It seemed like the industry was fixated on the concept of physician portals, but doctors never really wanted portals because that meant that they had to go look up stuff. Do you think the industry has moved into the workflow piece that you’ve mentioned, so that doctors can do things automatically without being so aware of the venue of care?

I do. Particularly with the concept of the patient portal, we’ve stressed with the vendors that we speak with is that the docs, the quote I’ve heard from some of my emergency room colleagues here at NYP is that they “cannot have too many rocks to look under” — that’s the quote. If a doctor can manage to interact with their patients through a portal that’s integrated in the tethered model with their EHR, it’s easier for them because they don’t have to leave the application workspace that they use to manage their other patient care duties. I do believe that there is an increasing sensitivity to workflow solutions for docs so they don’t have to look in five different apps.

Are you seeing a lot of demand for or doing work with mobile devices? Are they changing the strategy?

There’s a lot of demand.

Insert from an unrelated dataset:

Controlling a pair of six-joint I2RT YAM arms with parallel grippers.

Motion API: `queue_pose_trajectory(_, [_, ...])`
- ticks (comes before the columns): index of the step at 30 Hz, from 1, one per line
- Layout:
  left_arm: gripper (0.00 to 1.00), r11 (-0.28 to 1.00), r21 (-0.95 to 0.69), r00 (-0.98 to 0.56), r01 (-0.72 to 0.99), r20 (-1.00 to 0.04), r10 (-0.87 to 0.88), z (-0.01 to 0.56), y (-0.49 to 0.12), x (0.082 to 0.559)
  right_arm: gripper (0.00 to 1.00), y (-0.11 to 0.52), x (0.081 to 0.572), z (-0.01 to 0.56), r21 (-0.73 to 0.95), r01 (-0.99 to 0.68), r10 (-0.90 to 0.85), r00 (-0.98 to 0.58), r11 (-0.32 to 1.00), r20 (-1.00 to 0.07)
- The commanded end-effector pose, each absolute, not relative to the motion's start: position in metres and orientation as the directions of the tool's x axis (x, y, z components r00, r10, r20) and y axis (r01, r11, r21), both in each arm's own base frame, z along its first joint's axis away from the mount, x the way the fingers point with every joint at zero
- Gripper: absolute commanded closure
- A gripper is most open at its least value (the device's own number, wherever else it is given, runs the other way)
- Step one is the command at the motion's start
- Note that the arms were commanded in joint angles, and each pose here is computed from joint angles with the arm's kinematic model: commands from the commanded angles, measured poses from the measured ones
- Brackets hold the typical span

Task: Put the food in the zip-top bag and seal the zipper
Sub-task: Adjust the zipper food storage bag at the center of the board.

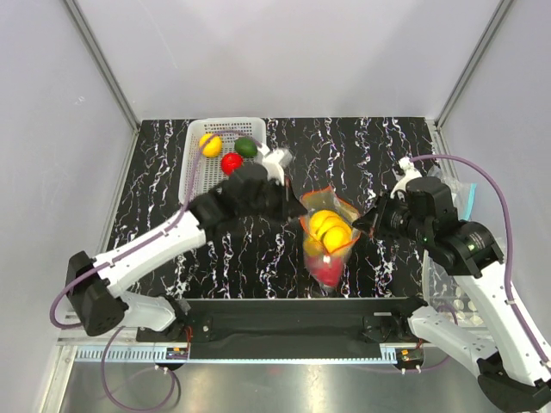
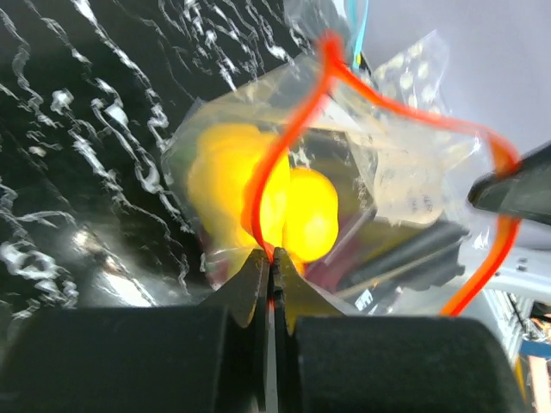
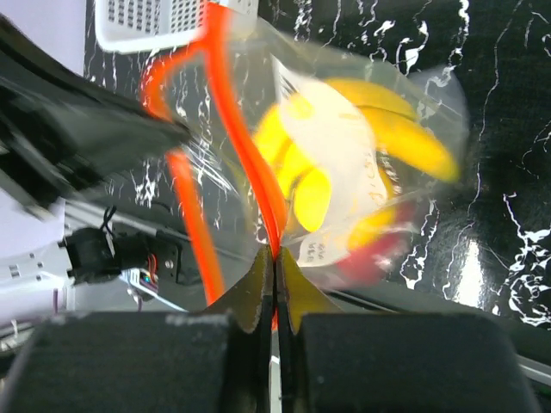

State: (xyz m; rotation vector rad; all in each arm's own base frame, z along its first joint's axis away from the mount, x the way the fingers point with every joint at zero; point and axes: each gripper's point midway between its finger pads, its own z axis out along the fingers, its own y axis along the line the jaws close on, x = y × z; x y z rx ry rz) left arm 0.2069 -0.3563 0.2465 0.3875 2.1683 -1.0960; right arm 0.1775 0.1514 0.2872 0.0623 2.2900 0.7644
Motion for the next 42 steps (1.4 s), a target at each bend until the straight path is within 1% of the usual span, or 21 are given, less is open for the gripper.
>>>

I don’t think we chose Allscripts for this originally, but we’re really happy that they have an iPhone and now an iPad application that works. We are in very early pilot mode with the use of those devices and feeling out what our appetite level is with the doctors. But from everything that I hear when I’m on the road, in our institution, there’s a big appetite for mobility.

I think that mobility is a solution for managing some of the accountability mechanisms that EHRs have. Let’s take, for example, results verification of tests that are ordered. Sometimes you don’t have the time to respond to all of the messages you might get for critical, abnormal results while you’re in the office. But then when you’re out doing rounds or in meetings and conferences, there’s not a lot of time to get to a desktop PC to respond to those tasks or renew prescriptions and whatnot. The ability to have like a subset of the functions that you could do out of the office in a mobile platform is going to enable better quality, in my opinion.

I think that’s probably what’s driving the interest from the doctors’ perspective because they are accountable for following up on these things, but they can’t do it if they’re tethered to a desktop when they’re on the move.

You’ve done research on the quality of electronic physician documentation, and there’ve been stories lately where information was filed electronically, the doctor never saw it, and patient harm resulted. Are we overloading doctors with automatically generated and template documentation that really doesn’t have much clinical value?

For that reason, we’ve taken an approach with our physicians called ‘structured narrative’; where we embrace the concept that some of the stuff they want to say is going to be narrative, especially the history of the present illness section and discussion and assessment sections. We encourage them to use whatever means necessary to get narrative into the record, whether that’s typing, dictation, Dragon. We want them to do that. Then, where there are things that they’re interested in collecting for secondary use purposes like research or quality reporting at the organizational level and Meaningful Use requirements as they’re emerging recently with the final rule, we try to go after structure.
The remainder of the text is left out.